▶ What is required: Through the end of the data below, output every line exactly, beginning with the line that contains "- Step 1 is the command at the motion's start".

▶ Dataset content:

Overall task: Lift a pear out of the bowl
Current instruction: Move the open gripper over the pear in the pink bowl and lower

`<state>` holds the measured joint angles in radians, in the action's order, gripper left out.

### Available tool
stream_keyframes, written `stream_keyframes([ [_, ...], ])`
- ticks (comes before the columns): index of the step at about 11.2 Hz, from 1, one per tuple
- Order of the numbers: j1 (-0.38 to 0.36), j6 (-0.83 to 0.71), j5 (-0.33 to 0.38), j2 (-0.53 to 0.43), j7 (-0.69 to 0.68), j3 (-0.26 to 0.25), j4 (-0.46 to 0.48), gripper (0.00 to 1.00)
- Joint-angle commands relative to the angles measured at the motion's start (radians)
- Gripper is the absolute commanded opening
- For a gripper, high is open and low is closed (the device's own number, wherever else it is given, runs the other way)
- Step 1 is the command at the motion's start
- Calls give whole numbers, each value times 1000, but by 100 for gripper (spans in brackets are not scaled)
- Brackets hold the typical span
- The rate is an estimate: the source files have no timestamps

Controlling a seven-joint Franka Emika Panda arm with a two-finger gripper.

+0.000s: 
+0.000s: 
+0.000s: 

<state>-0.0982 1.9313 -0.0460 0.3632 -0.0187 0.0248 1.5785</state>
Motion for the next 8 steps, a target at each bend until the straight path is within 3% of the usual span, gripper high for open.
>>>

▶ Response:
- Step 1 is the command at the motion's start
- Calls give whole numbers, each value times 1000, but by 100 for gripper (spans in brackets are not scaled)
- Brackets hold the typical span
- The rate is an estimate: the source files have no timestamps

Controlling a seven-joint Franka Emika Panda arm with a two-finger gripper.

+0.000s: 
+0.000s: 
+0.000s: 

<state>-0.0982 1.9313 -0.0460 0.3632 -0.0187 0.0248 1.5785</state>
Motion for the next 8 steps, a target at each bend until the straight path is within 3% of the usual span, gripper high for open.
>>>

This answer requires no additional content.